Who: Arlekin Players Theatre
What: Live Zoom interactive theater art experiment
Where: Cherry Orchard Festival Zoom
When: Sunday, June 14, 21, 28, free with RSVP, 8:00
Why: The Cherry Orchard Festival, which has presented such shows as Chekhov’s Ivanov and such films as Elephants Can Play Football here in New York, will be staging a “live Zoom theater art experiment” on June 14, 21, and 28 at 8:00. Reconfiguring its tenth anniversary season, Boston’s Arlekin Players Theatre is going virtual with State vs. Natasha Banina, a new play specially conceived for Zoom, based on Yaroslava Pulinovich’s Natasha’s Dream, a solo work the company put on at the New Rep Theatre in February 2017. The interactive adaptation reunites actress Darya Denisova, director Igor Golyak, choreographer Viktor Plotnikov, and video artist Anton Iakhontov, along with composer Vadim Khrapatchev, as orphan Natasha Banina makes her plea for freedom via a Zoom courtroom where the audience serves as the jury. The show will be performed live on June 14, 21, and 28 at 8:00, followed by a discussion, and attendance is free with advance RSVP.
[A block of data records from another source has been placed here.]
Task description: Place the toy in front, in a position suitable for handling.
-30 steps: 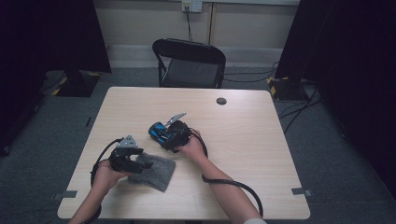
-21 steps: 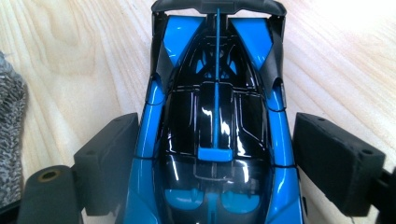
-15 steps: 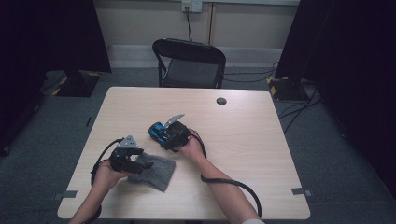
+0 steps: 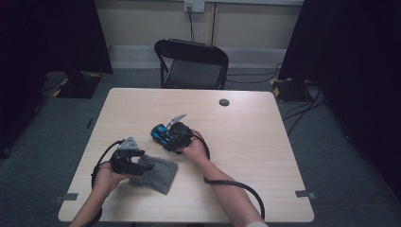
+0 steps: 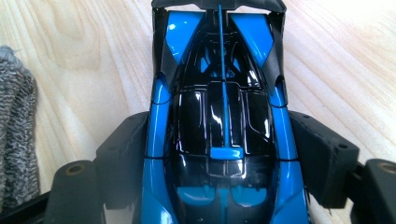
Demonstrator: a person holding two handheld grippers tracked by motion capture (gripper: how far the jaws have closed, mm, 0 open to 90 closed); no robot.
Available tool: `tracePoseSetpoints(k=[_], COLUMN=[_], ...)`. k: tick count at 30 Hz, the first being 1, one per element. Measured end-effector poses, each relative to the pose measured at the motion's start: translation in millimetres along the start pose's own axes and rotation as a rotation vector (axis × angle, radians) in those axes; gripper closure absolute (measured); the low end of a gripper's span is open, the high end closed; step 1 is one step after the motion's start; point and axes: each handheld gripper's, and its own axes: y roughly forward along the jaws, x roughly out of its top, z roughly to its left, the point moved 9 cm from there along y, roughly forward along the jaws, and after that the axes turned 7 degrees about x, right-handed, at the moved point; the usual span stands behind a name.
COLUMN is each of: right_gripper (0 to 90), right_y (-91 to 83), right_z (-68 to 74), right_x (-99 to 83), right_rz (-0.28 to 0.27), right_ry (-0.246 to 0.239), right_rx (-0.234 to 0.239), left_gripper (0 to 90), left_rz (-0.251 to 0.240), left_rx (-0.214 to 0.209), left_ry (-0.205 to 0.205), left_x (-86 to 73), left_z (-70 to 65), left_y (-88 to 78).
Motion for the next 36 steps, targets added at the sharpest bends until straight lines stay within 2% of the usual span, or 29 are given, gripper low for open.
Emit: tracePoseSetpoints(k=[13, 20, 22, 27, 32, 36], right_gripper=[26.0, 25.8, 25.8, 25.1, 17.0, 15.8], right_y=[-10.3, -6.4, -5.6, -5.4, -3.7, -3.8], right_z=[-4.3, -5.2, -5.2, -5.0, -7.4, -7.6], right_x=[1.4, -4.8, -6.2, -6.4, -7.5, -6.9], right_rz=[0.002, -0.003, -0.007, 0.001, -0.005, -0.007], right_ry=[0.008, 0.019, 0.005, 0.009, 0.012, 0.002], right_rx=[-0.007, -0.010, -0.019, -0.018, -0.040, -0.046], left_gripper=[25.7, 25.8, 25.8, 25.8, 25.8, 25.8], left_rz=[-0.003, -0.007, -0.003, -0.005, -0.008, -0.008], left_rx=[0.001, 0.003, 0.000, 0.001, 0.007, 0.003], left_ry=[-0.004, -0.005, -0.009, -0.006, -0.001, -0.005], left_x=[0.8, 1.5, 0.8, 1.4, 2.0, 2.3], left_z=[1.4, 1.3, 1.1, 1.1, 1.7, 1.1], left_y=[0.0, -0.3, -0.4, 0.0, 0.1, 0.8])
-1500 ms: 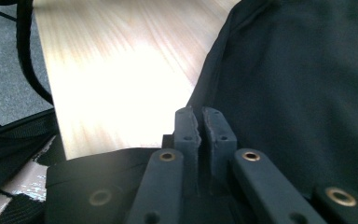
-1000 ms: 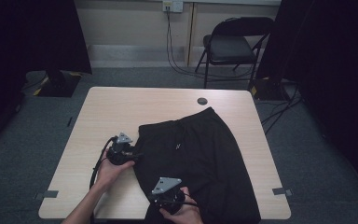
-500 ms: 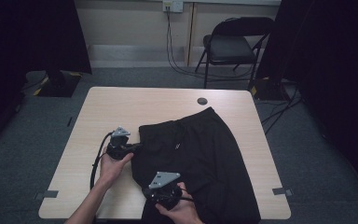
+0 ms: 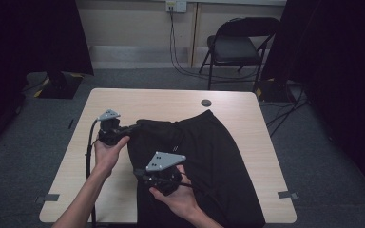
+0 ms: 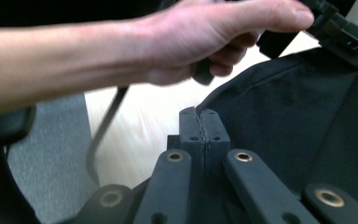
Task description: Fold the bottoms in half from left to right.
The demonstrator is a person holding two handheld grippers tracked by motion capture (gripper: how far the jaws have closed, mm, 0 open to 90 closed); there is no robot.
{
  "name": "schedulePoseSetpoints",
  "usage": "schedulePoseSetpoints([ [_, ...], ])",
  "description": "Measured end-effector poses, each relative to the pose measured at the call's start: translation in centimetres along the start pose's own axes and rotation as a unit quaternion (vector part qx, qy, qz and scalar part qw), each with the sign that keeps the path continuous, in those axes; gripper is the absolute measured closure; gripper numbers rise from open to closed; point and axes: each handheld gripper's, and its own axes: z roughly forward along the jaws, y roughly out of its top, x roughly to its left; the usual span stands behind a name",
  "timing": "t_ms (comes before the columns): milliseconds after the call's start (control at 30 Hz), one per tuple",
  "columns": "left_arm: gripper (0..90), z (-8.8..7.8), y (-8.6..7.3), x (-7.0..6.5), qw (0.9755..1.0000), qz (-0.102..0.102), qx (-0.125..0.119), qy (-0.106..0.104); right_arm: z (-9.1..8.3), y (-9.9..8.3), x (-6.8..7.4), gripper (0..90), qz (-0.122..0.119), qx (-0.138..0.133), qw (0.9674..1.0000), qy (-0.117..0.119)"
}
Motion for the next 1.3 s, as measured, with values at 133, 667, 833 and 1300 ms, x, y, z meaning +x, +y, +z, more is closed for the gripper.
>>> schedulePoseSetpoints([
  [133, 88.8, -1.6, 2.2, -0.2, 0.9997, 0.012, -0.018, 0.009, -0.6, 2.4, 0.3, 89.4, -0.007, -0.028, 0.9996, 0.004],
  [667, 88.9, -3.4, 5.8, -1.4, 0.9982, 0.034, -0.037, 0.030, -3.4, 6.3, -0.1, 89.4, -0.017, -0.105, 0.9943, -0.001],
  [833, 88.8, 0.6, 3.5, -2.0, 0.9993, 0.034, -0.002, 0.017, -4.9, 2.2, -2.0, 89.4, 0.016, -0.090, 0.9955, -0.025],
  [1300, 69.0, 10.1, 4.0, -5.8, 0.9980, 0.050, 0.016, -0.036, -11.0, -6.0, -8.6, 89.5, 0.097, -0.041, 0.9859, -0.130],
])
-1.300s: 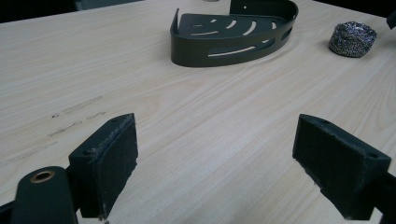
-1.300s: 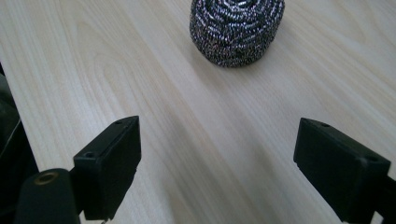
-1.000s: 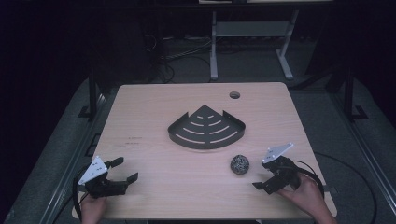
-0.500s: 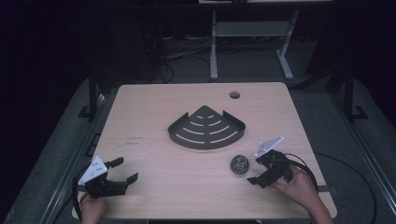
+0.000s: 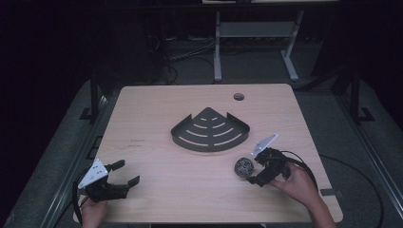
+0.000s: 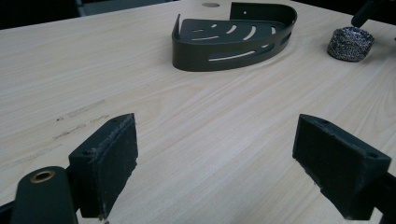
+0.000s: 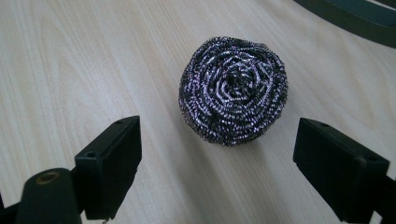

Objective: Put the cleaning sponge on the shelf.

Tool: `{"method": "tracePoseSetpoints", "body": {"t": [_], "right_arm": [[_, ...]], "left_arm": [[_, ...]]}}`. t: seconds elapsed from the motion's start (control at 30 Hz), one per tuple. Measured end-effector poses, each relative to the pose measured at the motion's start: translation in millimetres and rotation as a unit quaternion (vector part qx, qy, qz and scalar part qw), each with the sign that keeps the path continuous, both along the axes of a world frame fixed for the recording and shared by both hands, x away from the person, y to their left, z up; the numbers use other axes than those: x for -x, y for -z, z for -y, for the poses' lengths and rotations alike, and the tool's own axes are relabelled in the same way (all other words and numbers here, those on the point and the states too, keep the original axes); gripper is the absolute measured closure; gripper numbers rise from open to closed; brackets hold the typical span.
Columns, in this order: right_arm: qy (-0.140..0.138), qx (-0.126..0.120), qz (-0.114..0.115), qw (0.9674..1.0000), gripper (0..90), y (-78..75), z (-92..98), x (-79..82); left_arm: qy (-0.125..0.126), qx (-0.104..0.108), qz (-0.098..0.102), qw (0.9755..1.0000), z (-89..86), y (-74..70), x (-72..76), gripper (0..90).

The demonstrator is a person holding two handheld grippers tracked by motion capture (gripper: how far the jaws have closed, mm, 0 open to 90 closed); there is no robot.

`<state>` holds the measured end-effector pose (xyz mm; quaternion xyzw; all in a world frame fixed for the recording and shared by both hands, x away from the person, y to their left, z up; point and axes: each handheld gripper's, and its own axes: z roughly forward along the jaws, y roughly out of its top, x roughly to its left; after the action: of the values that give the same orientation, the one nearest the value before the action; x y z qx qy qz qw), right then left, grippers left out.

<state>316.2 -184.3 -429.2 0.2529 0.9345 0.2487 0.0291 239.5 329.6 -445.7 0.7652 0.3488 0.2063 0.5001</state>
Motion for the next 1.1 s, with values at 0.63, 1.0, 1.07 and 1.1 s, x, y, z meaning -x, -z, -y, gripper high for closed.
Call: {"method": "tracePoseSetpoints", "body": {"t": [0.63, 1.0, 1.07, 1.1], "right_arm": [[-0.012, 0.031, -0.011, 0.9994, 16.3, 9.9, -20.1, -17.1], [-0.028, 0.050, -0.016, 0.9982, 23.3, 9.3, -31.6, -24.5], [-0.029, 0.057, -0.021, 0.9977, 25.2, 12.0, -32.7, -25.6], [-0.030, 0.059, -0.022, 0.9975, 28.7, 13.1, -33.2, -26.0]], "left_arm": [[-0.001, 0.006, 0.002, 1.0000, -0.7, -0.5, 0.0, 13.3], [-0.005, 0.008, 0.005, 0.9999, -2.3, -1.3, -0.1, 13.3], [-0.006, 0.010, 0.006, 0.9999, -3.5, -1.6, 0.3, 13.3], [-0.007, 0.011, 0.006, 0.9999, -4.1, -1.7, 0.2, 13.3]]}}
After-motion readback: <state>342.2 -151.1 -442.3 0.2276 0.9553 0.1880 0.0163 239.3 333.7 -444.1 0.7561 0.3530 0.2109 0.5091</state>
“In response to the Covid-19 emergency, we had to cancel all live performances scheduled for June 2020 as part of the annual Cherry Orchard Festival, but we still wanted to do something unique for our audiences during these challenging times,” festival executive producer Maria Shclover said in a statement. Golyak added, “During these uncertain times, being artistic and creative are essential, and we are excited about this new theatrical experience. We are creating a new art form to overcome social distancing, the pandemic, and ultimately unite people in one virtual space by merging theater, cinematography, and video games.” Donations will be accepted to support the Actors Fund’s Covid-19 Emergency Relief Fund.